» Description of the task: Write out every line from the listing below where the string "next" is found.
╭─ Data
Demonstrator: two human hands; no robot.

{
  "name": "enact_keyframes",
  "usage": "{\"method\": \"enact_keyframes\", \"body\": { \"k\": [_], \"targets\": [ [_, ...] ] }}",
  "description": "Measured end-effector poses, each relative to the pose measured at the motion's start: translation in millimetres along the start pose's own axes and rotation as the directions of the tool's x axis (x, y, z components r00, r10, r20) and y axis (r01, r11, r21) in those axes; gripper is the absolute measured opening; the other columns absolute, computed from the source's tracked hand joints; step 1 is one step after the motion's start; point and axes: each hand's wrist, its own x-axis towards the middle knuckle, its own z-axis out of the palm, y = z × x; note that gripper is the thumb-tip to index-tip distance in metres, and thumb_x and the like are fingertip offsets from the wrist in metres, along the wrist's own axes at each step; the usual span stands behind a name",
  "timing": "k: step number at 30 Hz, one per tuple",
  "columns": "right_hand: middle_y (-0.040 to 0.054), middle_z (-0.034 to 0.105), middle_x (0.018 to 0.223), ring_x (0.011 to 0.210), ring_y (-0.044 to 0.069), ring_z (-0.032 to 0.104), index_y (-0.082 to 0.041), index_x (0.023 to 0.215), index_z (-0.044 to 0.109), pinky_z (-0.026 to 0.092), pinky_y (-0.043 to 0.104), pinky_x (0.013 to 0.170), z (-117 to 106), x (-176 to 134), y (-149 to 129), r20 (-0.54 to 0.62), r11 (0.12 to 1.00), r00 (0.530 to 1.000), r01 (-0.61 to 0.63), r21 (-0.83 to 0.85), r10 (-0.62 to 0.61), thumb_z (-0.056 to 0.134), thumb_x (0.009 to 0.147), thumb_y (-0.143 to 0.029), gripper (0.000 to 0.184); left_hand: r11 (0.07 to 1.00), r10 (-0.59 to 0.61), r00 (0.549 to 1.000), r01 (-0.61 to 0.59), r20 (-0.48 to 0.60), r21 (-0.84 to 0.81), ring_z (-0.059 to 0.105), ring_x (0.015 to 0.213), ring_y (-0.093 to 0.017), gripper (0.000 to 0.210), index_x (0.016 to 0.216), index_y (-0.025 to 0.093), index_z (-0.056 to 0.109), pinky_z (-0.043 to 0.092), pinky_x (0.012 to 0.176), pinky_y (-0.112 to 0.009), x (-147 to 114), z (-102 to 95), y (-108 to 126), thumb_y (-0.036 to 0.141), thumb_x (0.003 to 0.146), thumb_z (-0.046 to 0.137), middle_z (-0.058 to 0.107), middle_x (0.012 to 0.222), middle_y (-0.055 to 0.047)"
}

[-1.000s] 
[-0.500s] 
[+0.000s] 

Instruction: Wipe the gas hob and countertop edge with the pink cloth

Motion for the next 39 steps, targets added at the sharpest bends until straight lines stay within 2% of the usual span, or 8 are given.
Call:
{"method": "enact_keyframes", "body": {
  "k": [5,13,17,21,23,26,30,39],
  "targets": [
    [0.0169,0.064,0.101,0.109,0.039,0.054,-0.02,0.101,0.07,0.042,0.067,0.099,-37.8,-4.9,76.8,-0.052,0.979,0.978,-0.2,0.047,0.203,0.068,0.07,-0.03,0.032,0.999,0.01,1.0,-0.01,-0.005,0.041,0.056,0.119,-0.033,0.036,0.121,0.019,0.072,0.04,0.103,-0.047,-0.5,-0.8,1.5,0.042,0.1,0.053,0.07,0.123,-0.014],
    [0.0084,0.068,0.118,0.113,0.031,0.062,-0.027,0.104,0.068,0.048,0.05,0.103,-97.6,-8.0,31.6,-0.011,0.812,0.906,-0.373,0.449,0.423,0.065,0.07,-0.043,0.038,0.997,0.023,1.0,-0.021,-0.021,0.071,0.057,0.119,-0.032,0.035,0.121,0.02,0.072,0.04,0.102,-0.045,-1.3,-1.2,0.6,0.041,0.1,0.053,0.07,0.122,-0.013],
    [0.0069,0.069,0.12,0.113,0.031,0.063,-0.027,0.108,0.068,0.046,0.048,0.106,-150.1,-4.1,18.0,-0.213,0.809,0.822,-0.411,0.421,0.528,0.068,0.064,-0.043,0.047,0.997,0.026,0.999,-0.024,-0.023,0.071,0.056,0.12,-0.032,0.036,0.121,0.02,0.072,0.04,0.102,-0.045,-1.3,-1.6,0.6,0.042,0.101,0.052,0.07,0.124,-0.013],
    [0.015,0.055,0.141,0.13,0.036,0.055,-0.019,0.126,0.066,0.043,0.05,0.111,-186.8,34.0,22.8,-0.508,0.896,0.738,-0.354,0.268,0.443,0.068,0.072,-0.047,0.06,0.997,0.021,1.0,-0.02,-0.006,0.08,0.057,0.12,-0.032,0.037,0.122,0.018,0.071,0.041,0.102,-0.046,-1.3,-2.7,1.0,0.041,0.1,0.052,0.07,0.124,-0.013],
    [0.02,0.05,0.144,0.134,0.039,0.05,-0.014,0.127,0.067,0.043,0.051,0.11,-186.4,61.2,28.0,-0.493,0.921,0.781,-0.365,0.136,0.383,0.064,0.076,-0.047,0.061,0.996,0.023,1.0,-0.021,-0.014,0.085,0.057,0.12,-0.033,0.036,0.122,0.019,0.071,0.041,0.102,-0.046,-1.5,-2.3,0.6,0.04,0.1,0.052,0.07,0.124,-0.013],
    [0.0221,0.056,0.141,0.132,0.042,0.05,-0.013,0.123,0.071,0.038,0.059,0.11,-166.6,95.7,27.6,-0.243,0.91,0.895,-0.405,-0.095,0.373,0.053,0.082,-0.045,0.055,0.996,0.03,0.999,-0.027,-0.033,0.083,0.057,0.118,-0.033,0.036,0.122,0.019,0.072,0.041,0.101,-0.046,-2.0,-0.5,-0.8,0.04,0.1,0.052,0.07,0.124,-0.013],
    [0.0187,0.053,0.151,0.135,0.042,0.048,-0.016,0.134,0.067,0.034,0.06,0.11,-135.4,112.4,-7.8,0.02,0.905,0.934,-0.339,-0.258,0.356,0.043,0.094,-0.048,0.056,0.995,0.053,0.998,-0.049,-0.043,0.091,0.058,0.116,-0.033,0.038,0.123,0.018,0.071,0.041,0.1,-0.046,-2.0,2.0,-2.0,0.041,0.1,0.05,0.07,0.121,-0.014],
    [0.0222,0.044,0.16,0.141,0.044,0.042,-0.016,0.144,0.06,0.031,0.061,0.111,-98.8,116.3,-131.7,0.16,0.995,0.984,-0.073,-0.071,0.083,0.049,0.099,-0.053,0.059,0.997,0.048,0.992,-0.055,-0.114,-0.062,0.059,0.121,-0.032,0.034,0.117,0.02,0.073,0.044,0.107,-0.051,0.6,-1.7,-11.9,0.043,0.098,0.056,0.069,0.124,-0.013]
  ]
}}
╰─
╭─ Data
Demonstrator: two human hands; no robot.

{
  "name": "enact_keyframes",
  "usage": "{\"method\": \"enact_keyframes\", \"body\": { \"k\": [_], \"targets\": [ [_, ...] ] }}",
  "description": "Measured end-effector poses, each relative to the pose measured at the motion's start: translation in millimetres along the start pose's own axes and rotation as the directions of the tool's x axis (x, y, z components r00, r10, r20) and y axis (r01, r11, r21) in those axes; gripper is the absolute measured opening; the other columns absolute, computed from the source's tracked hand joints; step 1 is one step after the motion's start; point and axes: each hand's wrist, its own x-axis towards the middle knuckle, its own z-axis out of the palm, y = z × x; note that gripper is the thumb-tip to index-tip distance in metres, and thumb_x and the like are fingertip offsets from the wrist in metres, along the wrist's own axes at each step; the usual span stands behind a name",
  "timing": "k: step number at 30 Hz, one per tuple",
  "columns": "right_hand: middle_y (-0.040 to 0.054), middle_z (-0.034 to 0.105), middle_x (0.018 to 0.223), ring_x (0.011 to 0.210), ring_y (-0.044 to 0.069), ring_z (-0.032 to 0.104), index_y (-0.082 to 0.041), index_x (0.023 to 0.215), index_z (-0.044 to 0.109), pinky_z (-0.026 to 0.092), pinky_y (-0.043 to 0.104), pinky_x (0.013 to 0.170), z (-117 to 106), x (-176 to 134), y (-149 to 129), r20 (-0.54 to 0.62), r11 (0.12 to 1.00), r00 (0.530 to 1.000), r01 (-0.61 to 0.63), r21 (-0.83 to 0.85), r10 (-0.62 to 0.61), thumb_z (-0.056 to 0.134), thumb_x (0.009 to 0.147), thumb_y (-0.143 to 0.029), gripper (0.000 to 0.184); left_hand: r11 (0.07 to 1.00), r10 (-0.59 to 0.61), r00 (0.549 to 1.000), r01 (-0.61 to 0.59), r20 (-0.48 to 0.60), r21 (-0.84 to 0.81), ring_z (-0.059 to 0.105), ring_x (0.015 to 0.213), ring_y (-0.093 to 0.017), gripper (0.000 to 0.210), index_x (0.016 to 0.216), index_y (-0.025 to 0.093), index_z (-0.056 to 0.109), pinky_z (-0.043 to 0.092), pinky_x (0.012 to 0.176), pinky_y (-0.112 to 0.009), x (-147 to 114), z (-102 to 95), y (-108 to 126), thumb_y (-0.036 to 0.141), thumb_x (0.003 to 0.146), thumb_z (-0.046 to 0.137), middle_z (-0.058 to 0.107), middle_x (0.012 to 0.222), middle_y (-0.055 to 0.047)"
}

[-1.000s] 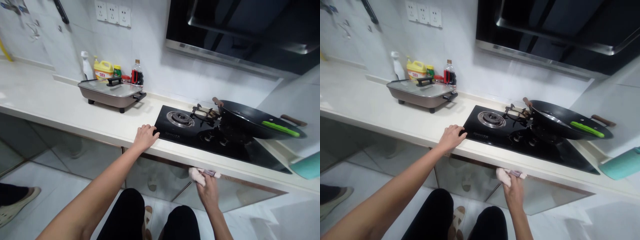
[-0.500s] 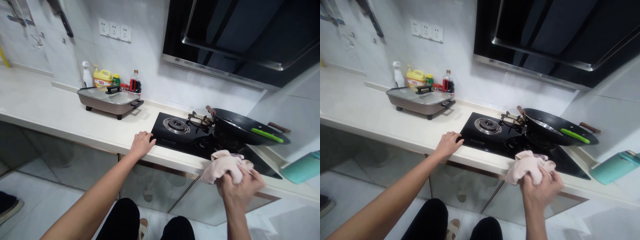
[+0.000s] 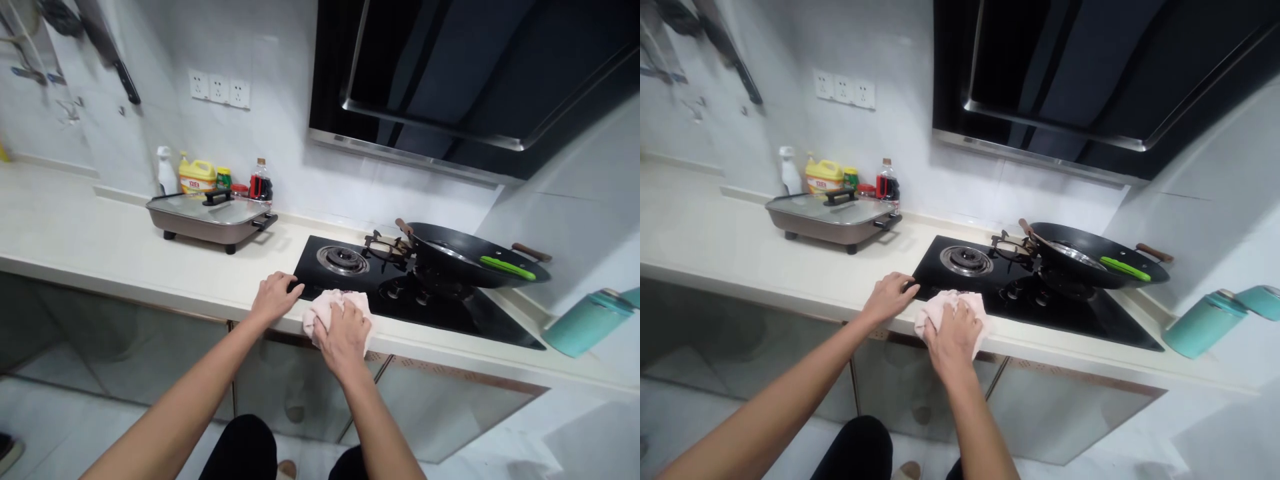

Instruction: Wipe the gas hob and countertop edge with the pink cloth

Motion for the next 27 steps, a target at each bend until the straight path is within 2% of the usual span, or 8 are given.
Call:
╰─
» Solution for this problem:
Motion for the next 39 steps, targets added at the sharpest bends until straight lines stay within 2% of the usual span, or 8 are given.
Motion for the next 27 steps, a target at each bend until the straight path is within 2% of the usual span, or 8 are given.

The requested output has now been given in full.